Copy out, unchanged, every line from the start of the records to the line that contains "Horizontal field of view 35°, picture", and stop there.
++++ Information given
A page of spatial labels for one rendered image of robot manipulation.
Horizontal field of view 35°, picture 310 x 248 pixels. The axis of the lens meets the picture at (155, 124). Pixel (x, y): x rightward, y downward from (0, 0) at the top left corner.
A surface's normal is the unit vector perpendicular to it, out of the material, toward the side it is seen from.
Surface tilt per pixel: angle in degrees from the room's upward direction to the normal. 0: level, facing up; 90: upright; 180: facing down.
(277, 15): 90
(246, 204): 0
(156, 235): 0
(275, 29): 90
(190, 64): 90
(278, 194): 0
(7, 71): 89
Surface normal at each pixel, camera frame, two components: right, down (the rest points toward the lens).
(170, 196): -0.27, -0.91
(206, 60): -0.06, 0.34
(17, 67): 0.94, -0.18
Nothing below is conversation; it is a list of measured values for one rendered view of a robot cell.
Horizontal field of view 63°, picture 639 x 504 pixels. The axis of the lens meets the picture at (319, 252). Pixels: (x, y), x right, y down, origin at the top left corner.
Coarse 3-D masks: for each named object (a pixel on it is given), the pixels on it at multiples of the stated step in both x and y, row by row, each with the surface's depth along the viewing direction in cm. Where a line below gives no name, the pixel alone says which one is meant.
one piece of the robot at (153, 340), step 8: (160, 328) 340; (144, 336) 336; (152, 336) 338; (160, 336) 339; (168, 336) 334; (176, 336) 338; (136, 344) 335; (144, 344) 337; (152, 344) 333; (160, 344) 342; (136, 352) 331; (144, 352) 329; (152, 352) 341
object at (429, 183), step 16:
++++++++
• _Response to the task_
A page of spatial labels for one rendered image of robot manipulation.
Horizontal field of view 35°, picture 310 x 248 pixels. The axis of the lens meets the picture at (155, 124). Pixel (x, y): x rightward, y downward from (0, 0) at the top left corner.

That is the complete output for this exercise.